■ **TASK ITEM**
Select from the data all lines with the word "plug".
<<<<
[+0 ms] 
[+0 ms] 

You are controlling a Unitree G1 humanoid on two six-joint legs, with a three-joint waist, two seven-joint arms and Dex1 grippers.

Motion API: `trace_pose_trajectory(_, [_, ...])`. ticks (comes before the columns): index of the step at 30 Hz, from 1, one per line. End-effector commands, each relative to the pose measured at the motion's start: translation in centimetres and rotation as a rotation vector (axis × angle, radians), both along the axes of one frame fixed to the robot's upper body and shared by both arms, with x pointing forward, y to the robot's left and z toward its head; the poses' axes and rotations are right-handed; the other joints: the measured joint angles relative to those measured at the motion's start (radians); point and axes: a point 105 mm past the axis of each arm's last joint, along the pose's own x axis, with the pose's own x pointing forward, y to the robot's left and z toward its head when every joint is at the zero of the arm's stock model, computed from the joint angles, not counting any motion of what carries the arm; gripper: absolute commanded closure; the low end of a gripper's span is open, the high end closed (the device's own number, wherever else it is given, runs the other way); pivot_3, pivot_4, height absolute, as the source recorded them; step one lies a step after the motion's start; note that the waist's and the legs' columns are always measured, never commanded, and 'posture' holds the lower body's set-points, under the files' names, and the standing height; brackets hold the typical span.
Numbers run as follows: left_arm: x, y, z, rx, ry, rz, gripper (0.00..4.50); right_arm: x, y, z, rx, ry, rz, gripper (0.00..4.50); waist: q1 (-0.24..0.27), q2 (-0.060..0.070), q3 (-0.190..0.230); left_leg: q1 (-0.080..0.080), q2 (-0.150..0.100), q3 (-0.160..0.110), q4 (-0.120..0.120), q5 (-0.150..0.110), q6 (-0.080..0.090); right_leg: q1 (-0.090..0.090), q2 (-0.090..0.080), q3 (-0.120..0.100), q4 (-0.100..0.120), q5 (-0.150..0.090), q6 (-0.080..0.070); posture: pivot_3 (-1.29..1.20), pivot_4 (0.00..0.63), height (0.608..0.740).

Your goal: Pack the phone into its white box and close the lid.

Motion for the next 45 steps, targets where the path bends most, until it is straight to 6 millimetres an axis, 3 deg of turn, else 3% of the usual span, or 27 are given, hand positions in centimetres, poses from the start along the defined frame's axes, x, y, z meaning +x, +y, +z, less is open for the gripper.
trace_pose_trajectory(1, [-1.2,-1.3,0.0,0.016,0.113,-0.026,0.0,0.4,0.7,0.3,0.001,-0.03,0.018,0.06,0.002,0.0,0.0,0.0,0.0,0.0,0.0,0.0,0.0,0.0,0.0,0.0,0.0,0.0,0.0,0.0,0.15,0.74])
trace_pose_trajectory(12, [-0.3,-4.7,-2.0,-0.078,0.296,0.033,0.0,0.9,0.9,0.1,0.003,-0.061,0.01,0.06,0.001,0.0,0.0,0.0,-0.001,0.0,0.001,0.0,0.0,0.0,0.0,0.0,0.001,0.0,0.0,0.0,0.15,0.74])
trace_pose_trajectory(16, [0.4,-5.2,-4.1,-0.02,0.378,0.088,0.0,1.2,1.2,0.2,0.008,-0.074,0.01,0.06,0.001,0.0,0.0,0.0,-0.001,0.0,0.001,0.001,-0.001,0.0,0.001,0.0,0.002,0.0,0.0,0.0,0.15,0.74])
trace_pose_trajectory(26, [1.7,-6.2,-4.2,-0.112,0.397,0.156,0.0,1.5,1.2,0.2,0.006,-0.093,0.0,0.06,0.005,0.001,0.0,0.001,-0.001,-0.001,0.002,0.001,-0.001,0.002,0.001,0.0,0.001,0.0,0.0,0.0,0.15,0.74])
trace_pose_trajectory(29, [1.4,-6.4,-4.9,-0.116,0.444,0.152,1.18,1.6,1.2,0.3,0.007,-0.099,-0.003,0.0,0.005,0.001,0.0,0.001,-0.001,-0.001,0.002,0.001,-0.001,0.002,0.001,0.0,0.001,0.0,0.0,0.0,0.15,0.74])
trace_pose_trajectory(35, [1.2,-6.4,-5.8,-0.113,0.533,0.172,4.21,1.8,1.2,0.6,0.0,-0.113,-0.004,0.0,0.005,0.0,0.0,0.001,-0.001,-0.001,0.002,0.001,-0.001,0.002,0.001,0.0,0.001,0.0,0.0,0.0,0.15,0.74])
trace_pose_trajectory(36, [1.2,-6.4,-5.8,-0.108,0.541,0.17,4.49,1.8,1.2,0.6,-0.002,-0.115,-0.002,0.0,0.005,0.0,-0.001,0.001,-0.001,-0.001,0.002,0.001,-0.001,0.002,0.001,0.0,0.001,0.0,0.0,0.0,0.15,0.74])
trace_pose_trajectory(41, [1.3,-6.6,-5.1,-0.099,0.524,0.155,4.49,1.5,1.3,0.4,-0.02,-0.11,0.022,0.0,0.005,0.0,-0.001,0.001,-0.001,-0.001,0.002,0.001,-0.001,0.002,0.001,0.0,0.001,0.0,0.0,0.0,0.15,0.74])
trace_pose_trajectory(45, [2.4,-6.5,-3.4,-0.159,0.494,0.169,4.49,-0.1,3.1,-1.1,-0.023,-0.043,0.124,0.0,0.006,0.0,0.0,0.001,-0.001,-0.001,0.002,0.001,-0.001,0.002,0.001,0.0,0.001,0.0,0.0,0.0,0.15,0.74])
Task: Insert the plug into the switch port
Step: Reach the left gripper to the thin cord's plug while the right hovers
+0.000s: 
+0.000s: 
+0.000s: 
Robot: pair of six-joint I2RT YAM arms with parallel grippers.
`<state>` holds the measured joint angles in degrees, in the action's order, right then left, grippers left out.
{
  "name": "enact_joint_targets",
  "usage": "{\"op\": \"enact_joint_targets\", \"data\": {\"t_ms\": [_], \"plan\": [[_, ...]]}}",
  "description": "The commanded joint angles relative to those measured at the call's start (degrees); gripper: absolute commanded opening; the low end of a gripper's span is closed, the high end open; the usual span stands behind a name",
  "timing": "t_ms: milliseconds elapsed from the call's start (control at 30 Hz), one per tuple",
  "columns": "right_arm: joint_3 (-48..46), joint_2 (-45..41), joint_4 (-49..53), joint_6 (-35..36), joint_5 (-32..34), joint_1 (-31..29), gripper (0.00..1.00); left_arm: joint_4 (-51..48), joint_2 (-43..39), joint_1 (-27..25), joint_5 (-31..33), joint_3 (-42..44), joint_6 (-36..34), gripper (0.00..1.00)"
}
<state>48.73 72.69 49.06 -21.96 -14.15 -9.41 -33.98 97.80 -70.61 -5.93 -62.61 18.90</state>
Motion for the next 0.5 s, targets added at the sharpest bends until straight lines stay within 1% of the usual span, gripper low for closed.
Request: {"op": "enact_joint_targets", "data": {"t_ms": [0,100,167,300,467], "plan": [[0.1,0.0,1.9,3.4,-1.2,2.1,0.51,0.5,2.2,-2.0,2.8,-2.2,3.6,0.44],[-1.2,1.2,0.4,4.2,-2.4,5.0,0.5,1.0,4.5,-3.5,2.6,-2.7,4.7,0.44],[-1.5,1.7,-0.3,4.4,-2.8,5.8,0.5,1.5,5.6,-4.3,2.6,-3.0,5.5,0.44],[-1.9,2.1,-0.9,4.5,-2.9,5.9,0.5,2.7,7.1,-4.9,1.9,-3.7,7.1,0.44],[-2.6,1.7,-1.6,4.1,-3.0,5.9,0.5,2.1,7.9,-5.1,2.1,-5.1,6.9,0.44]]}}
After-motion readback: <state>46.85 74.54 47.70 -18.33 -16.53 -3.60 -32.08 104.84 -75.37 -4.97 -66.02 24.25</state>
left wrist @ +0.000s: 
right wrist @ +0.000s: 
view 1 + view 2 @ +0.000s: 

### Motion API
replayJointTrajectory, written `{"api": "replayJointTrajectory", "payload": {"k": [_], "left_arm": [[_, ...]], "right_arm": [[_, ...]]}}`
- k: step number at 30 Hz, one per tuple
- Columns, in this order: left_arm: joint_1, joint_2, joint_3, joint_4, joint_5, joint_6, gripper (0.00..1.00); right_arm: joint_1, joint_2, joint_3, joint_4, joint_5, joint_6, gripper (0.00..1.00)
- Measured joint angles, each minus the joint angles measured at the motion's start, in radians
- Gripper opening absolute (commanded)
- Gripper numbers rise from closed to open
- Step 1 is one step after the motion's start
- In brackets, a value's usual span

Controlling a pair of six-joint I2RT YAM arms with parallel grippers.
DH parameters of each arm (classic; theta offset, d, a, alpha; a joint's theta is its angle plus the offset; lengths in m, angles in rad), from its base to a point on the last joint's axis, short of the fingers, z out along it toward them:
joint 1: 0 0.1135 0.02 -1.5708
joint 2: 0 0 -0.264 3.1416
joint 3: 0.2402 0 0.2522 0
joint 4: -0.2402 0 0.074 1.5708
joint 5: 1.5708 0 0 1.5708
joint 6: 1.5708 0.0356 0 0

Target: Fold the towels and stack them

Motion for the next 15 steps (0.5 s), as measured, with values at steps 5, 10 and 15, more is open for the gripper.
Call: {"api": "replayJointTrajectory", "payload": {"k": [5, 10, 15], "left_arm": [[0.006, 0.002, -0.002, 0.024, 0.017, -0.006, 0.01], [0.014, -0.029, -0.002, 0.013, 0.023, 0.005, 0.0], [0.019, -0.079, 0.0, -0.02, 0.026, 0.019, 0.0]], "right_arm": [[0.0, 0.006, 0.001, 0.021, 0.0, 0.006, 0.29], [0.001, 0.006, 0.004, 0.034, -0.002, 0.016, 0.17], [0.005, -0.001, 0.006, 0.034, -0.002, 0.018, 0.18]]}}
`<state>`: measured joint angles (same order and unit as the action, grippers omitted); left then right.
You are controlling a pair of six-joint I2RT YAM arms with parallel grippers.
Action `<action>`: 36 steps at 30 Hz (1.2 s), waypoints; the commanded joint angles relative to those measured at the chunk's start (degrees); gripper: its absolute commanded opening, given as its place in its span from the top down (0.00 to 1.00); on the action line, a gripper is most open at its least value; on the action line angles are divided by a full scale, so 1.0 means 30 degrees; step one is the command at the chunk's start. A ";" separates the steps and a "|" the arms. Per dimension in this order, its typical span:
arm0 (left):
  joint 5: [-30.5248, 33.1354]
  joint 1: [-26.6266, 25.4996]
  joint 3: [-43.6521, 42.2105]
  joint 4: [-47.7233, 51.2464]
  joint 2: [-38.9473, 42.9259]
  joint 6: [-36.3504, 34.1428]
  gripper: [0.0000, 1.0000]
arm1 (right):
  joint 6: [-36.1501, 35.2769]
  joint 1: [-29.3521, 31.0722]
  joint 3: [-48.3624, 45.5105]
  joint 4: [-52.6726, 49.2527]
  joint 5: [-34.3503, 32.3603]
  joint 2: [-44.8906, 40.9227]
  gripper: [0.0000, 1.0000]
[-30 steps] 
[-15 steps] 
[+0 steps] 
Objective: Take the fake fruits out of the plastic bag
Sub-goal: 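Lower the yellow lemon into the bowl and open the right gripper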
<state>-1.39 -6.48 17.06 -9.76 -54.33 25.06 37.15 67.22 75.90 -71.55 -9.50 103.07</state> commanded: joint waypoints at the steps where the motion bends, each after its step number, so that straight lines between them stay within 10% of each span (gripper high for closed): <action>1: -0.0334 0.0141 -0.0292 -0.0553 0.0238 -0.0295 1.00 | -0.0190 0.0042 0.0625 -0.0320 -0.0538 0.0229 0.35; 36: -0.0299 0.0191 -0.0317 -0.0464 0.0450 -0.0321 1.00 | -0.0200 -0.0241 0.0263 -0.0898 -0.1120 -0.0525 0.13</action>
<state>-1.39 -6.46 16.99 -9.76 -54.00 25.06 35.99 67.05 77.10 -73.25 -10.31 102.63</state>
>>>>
■ **TASK OUTPUT**
Task: Insert the plug into the switch port
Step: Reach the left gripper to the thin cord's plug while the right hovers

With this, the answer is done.